THE DATA START

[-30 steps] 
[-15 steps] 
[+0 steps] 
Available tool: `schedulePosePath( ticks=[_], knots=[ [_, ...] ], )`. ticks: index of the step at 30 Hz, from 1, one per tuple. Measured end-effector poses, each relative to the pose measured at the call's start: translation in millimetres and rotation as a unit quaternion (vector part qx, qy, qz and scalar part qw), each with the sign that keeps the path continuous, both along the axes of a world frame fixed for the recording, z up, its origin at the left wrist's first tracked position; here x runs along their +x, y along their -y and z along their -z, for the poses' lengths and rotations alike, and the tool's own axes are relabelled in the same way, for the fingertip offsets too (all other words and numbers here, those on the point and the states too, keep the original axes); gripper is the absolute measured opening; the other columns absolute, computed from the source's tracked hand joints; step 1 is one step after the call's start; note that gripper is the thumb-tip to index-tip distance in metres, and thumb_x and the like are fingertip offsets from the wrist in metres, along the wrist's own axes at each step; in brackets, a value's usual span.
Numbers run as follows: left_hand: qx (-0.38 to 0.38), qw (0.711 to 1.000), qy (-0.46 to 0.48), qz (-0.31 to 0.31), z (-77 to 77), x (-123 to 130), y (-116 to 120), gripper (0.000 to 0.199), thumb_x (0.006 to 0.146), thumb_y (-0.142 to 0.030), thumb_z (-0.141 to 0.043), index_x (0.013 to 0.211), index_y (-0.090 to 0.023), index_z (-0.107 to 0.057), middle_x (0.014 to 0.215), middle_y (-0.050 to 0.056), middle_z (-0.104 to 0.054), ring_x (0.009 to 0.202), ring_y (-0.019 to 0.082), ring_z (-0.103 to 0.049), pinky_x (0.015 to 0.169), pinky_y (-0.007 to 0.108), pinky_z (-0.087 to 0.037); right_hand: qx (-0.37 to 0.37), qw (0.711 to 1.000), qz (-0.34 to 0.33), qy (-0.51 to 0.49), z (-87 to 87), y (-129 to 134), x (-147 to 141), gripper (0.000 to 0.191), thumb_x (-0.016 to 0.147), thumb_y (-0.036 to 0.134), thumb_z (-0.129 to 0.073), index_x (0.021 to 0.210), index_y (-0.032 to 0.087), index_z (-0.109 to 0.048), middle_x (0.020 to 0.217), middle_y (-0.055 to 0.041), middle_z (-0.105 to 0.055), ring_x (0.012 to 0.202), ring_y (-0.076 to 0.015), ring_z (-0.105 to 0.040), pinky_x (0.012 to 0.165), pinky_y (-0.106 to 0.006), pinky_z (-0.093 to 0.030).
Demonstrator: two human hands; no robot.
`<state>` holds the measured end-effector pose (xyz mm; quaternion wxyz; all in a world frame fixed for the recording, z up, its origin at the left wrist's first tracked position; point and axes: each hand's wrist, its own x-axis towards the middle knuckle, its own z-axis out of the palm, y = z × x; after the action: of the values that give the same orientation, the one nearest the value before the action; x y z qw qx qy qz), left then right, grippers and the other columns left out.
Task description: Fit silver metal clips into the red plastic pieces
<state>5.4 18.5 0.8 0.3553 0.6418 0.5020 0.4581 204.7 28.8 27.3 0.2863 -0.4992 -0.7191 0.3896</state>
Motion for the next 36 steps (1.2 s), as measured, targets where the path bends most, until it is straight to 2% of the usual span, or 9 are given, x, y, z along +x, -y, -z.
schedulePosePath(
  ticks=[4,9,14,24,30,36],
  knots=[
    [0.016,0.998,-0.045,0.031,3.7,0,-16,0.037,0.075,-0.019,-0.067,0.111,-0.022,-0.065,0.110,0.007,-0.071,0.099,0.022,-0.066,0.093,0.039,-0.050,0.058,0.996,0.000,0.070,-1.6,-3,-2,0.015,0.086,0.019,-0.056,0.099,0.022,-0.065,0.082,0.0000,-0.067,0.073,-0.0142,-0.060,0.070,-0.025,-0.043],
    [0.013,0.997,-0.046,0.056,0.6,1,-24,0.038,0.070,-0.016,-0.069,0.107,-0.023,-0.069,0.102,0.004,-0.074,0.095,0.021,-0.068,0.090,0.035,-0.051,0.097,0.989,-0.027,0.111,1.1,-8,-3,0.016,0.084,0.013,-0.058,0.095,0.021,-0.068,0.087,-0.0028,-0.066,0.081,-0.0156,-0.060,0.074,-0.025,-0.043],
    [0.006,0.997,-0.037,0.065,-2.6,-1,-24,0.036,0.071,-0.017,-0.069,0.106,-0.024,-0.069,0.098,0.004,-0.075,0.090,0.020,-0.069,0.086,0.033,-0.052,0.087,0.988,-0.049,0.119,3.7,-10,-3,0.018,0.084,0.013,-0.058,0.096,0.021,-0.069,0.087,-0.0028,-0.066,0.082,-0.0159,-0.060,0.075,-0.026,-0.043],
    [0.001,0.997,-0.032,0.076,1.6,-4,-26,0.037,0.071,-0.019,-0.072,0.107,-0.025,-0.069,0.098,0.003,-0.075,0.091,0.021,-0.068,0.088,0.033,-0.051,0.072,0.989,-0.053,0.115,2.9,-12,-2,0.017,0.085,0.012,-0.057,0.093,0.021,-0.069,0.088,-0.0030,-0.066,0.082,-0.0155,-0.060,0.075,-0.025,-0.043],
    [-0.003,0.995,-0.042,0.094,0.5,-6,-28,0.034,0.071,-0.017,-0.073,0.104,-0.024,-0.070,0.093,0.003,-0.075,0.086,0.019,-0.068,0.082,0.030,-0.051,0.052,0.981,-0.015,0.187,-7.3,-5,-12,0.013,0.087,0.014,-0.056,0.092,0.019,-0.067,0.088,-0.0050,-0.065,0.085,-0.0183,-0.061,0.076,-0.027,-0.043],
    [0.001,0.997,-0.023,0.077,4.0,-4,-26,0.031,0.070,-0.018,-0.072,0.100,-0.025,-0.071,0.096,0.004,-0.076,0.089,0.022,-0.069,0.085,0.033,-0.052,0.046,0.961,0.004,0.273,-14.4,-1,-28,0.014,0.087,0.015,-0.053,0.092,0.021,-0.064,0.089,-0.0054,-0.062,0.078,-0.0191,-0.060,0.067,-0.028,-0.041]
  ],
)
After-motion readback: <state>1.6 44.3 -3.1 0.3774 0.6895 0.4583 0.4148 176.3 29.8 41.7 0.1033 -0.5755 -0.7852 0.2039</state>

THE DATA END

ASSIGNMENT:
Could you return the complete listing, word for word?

OUTPUT FOR THIS EXERCISE:
[-30 steps] 
[-15 steps] 
[+0 steps] 
Available tool: `schedulePosePath( ticks=[_], knots=[ [_, ...] ], )`. ticks: index of the step at 30 Hz, from 1, one per tuple. Measured end-effector poses, each relative to the pose measured at the call's start: translation in millimetres and rotation as a unit quaternion (vector part qx, qy, qz and scalar part qw), each with the sign that keeps the path continuous, both along the axes of a world frame fixed for the recording, z up, its origin at the left wrist's first tracked position; here x runs along their +x, y along their -y and z along their -z, for the poses' lengths and rotations alike, and the tool's own axes are relabelled in the same way, for the fingertip offsets too (all other words and numbers here, those on the point and the states too, keep the original axes); gripper is the absolute measured opening; the other columns absolute, computed from the source's tracked hand joints; step 1 is one step after the call's start; note that gripper is the thumb-tip to index-tip distance in metres, and thumb_x and the like are fingertip offsets from the wrist in metres, along the wrist's own axes at each step; in brackets, a value's usual span.
Numbers run as follows: left_hand: qx (-0.38 to 0.38), qw (0.711 to 1.000), qy (-0.46 to 0.48), qz (-0.31 to 0.31), z (-77 to 77), x (-123 to 130), y (-116 to 120), gripper (0.000 to 0.199), thumb_x (0.006 to 0.146), thumb_y (-0.142 to 0.030), thumb_z (-0.141 to 0.043), index_x (0.013 to 0.211), index_y (-0.090 to 0.023), index_z (-0.107 to 0.057), middle_x (0.014 to 0.215), middle_y (-0.050 to 0.056), middle_z (-0.104 to 0.054), ring_x (0.009 to 0.202), ring_y (-0.019 to 0.082), ring_z (-0.103 to 0.049), pinky_x (0.015 to 0.169), pinky_y (-0.007 to 0.108), pinky_z (-0.087 to 0.037); right_hand: qx (-0.37 to 0.37), qw (0.711 to 1.000), qz (-0.34 to 0.33), qy (-0.51 to 0.49), z (-87 to 87), y (-129 to 134), x (-147 to 141), gripper (0.000 to 0.191), thumb_x (-0.016 to 0.147), thumb_y (-0.036 to 0.134), thumb_z (-0.129 to 0.073), index_x (0.021 to 0.210), index_y (-0.032 to 0.087), index_z (-0.109 to 0.048), middle_x (0.020 to 0.217), middle_y (-0.055 to 0.041), middle_z (-0.105 to 0.055), ring_x (0.012 to 0.202), ring_y (-0.076 to 0.015), ring_z (-0.105 to 0.040), pinky_x (0.012 to 0.165), pinky_y (-0.106 to 0.006), pinky_z (-0.093 to 0.030).
Demonstrator: two human hands; no robot.
`<state>` holds the measured end-effector pose (xyz mm; quaternion wxyz; all in a world frame fixed for the recording, z up, its origin at the left wrist's first tracked position; point and axes: each hand's wrist, its own x-axis towards the middle knuckle, its own z-axis out of the palm, y = z × x; after the action: of the values that give the same orientation, the one nearest the value before the action; x y z qw qx qy qz), left then right, grippers and the other columns left out.
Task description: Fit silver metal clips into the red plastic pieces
<state>5.4 18.5 0.8 0.3553 0.6418 0.5020 0.4581 204.7 28.8 27.3 0.2863 -0.4992 -0.7191 0.3896</state>
Motion for the next 36 steps (1.2 s), as measured, targets where the path bends most, until it is straight to 2% of the usual span, or 9 are given, x, y, z along +x, -y, -z.
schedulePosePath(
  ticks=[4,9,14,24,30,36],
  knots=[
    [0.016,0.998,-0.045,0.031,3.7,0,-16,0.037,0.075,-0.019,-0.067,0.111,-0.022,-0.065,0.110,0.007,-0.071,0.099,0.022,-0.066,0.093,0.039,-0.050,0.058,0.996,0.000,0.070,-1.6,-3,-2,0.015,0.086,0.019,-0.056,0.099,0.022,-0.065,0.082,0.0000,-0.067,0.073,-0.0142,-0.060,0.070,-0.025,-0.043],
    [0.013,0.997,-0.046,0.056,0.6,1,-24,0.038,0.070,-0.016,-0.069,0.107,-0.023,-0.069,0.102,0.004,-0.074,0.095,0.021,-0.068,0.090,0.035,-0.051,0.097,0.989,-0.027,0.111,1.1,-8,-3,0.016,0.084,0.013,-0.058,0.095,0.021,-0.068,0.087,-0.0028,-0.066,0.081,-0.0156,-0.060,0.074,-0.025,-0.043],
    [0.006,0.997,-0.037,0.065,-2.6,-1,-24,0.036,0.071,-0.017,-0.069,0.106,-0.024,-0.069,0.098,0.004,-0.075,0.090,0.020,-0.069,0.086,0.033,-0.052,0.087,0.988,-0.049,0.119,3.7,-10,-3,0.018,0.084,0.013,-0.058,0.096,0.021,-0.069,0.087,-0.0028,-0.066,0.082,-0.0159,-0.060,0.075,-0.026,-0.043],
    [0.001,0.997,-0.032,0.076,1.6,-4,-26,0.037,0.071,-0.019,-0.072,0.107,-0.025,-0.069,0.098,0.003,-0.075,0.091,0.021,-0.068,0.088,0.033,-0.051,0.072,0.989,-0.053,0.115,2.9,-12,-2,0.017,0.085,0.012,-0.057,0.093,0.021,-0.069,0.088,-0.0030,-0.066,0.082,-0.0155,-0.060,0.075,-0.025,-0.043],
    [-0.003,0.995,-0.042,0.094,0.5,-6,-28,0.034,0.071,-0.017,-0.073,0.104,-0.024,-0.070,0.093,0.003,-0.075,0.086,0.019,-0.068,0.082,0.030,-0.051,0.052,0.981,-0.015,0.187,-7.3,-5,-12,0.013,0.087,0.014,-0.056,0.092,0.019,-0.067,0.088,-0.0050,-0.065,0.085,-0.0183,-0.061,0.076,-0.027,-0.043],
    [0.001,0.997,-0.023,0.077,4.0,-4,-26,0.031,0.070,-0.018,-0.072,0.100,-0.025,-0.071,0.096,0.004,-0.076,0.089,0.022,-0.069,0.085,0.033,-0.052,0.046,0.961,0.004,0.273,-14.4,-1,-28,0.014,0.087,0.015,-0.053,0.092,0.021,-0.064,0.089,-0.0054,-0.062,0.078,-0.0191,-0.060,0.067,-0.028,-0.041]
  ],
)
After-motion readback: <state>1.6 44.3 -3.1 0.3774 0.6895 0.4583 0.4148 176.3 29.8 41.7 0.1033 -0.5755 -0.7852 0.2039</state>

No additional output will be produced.